Background: Inequalities in vaccine uptake exist. Studies suggest paediatric inpatients have lower rates of immunisation uptake than the general population. Various UK policies advocate opportunistic immunisation.

Aim: To evaluate practice within a paediatric tertiary hospital in identifying and facilitating vaccination of inpatients who were not fully immunised.

Methods: Case notes for 225 inpatients were examined. Thirty staff of various professions and grades were interviewed. Policies, forms and documents used in the hospital were reviewed.

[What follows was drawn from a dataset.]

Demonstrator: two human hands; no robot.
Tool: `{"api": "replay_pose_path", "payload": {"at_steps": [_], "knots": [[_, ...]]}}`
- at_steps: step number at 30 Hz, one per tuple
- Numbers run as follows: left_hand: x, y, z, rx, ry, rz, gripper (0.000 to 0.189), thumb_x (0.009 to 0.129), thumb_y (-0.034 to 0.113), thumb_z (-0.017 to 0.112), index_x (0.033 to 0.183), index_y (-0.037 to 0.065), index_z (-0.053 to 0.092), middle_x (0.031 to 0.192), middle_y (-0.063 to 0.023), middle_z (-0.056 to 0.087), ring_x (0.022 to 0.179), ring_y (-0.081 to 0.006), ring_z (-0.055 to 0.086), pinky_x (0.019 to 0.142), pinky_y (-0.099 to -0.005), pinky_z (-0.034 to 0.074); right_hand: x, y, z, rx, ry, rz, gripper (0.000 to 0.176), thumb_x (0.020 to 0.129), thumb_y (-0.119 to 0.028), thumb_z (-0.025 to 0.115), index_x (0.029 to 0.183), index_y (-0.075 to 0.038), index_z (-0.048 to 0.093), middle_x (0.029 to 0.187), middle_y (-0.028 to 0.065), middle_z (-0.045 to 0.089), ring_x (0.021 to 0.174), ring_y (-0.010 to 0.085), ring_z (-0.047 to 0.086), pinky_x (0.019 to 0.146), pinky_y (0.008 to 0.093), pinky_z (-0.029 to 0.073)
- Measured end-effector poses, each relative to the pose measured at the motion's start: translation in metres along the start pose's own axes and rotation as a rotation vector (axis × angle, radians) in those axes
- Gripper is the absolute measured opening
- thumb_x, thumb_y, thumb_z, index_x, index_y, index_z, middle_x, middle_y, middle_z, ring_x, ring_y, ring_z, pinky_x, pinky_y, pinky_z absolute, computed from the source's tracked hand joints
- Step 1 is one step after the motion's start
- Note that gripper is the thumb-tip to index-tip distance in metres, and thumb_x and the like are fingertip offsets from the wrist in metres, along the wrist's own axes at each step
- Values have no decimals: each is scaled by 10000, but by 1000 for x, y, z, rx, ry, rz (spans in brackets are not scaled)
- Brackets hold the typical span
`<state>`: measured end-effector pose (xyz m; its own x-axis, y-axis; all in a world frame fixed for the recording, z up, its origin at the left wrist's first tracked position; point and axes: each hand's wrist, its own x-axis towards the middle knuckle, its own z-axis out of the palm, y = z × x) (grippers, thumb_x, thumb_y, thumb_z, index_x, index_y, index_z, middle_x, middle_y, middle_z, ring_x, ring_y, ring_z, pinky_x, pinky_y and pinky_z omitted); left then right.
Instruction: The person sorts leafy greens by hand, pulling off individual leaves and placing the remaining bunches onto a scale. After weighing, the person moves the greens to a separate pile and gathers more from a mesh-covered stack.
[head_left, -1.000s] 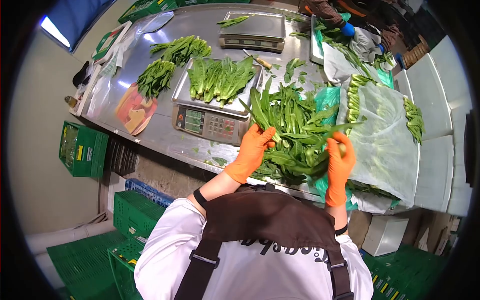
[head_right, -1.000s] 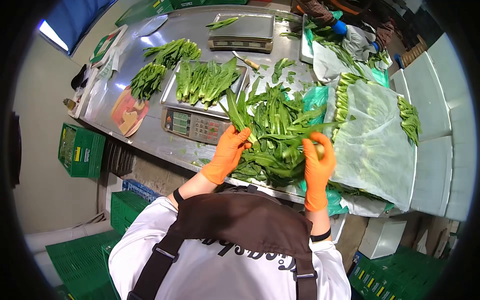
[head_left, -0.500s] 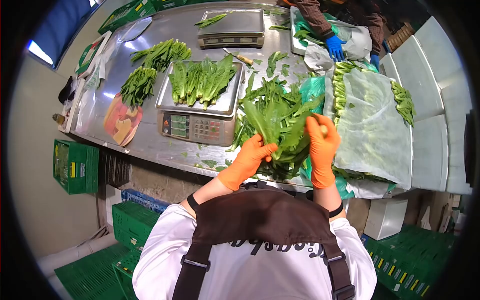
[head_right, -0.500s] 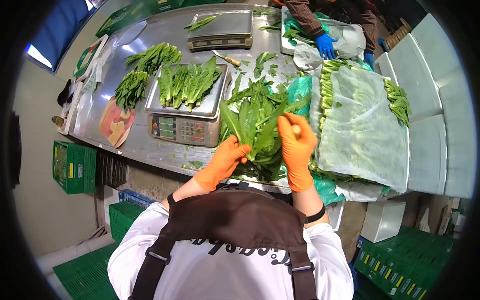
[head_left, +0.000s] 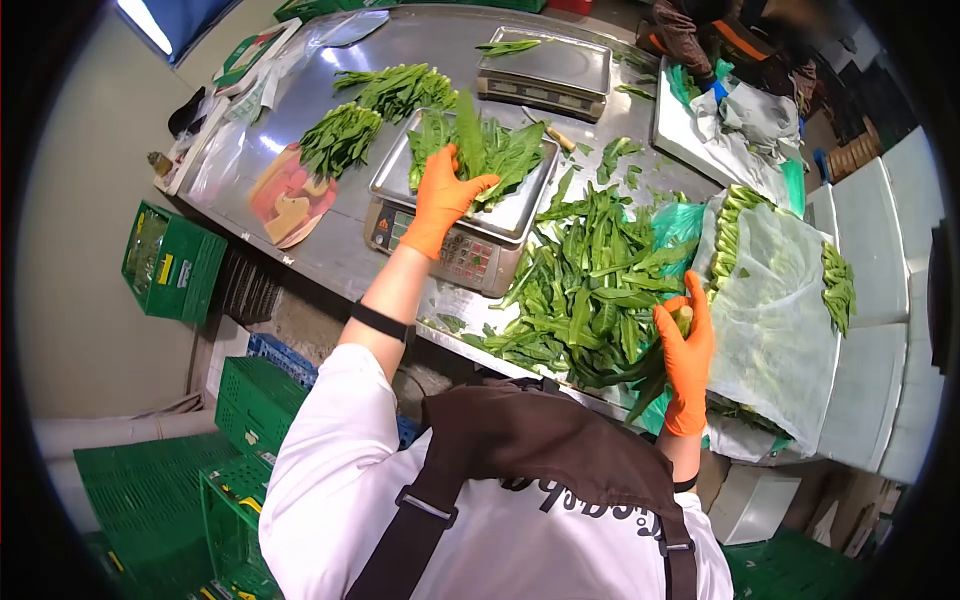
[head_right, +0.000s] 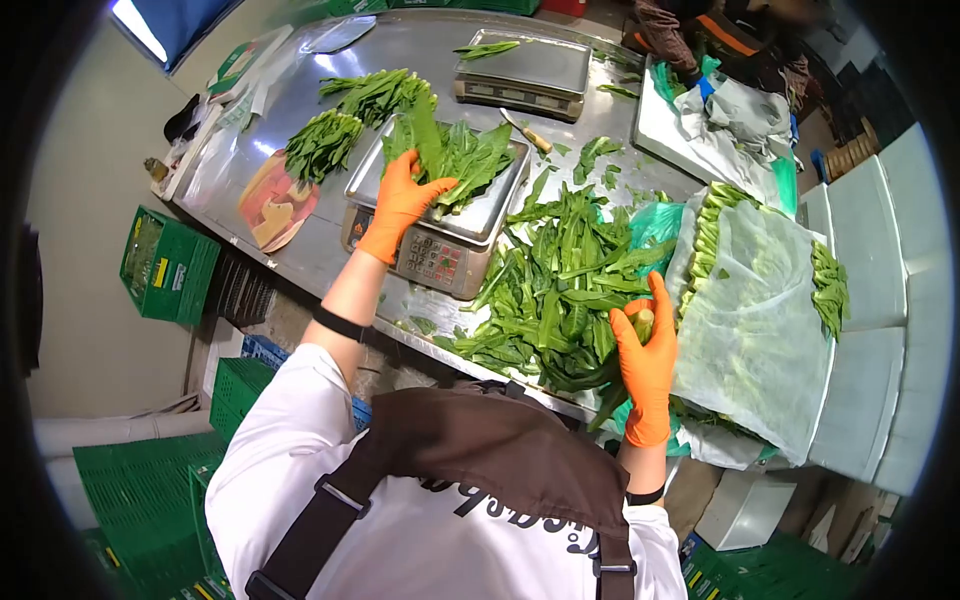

Results: Immunisation status was recorded for 71% of children admitted, but for 69% of these immunisations were documented as “up-to-date” without any further information recorded. At least 20% of inpatients were incompletely immunised, but very little was done to facilitate vaccination. There was no training for staff either in giving advice or in administering vaccines and staff views differed regarding the hospital’s role in immunisations. While there were guidelines for specific groups of patients, there were no general immunisation policies. Incorrect and out-of-date immunisation schedules were found on documents.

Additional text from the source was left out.